The existence of several nicotinic acetylcholine receptor genes in insects suggests that many nicotinic receptor subtypes are present, but the identification and characterization of these subtypes in native neurons has been limited. Their pharmacological properties came from electrophysiological studies in which variations in the sensitivity of insect neurons were correlated with time course, current amplitudes, desensitization rates occurring in varying proportions in different cells. Thus pressure application of agonists on cultured cells induced inward currents showing that acetylcholine and nicotine were partial agonists of some cells with a lower efficacy while they were full agonists in other neurons. The variation in kinetics appeared to be due to differential expression of distinct nicotinic receptor subtypes as corroborated by the blocking activity induced by antagonists. In fact, the alpha-bungarotoxin-sensitive nicotinic receptor subtypes described as homomeric could be also heteromeric receptors.
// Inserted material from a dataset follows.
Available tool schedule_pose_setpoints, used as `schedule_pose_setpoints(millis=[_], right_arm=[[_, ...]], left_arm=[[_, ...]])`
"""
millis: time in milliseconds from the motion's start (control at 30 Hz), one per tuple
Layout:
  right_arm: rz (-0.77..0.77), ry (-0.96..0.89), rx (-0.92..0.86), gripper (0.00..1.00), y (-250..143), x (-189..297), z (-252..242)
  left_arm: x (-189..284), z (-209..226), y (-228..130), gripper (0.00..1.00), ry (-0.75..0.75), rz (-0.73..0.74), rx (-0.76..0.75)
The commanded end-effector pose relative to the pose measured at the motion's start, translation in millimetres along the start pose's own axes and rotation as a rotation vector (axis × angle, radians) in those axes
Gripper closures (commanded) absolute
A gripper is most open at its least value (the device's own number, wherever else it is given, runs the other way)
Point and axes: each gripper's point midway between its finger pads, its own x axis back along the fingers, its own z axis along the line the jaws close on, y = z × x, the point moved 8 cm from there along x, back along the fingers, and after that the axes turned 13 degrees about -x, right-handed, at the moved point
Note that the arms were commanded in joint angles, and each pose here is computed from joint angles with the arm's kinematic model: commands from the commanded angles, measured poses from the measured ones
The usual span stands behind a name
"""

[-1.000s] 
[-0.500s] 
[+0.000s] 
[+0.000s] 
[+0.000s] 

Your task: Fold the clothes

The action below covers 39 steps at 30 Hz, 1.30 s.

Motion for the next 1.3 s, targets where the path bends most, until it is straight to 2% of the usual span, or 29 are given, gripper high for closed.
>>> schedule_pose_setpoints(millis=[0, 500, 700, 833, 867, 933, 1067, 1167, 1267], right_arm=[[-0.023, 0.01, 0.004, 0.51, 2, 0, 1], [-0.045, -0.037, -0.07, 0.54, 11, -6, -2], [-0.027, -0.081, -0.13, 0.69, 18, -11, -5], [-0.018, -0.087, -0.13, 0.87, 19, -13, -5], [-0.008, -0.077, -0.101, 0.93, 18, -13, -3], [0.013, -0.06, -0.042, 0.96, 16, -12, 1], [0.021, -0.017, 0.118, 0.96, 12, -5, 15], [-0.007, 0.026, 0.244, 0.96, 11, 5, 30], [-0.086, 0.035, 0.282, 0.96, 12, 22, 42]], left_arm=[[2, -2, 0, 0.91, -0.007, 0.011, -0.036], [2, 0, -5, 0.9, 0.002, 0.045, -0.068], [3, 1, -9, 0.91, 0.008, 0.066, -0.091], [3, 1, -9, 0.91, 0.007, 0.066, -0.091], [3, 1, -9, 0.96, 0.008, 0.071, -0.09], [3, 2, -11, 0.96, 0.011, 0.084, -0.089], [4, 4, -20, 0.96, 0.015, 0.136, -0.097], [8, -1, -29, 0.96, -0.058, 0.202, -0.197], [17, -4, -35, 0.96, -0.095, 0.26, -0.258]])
Interestingly, some receptors mediating nicotinic responses have been termed 'mixed' receptors because they were blocked by a range of nicotinic and muscarinic antagonists. Following electrophysiological studies, it has been also demonstrated that insect nicotinic receptors were modulated by Ca2+ pathways. Ca2+ permeability through insect nicotinic receptors, voltage-gated Ca2+ channels or released from intracellular stores represents an important indication of insect native nicotinic acetylcholine receptor modulation. The Ca2+ flow may trigger a variety of cytosolic Ca2+ pathways underlying many cellular processes such Calmodulin kinase, PKA and PKC. Most of the studies suggested that the effect of phosphorylation mechanism was dependent on the receptor subtype.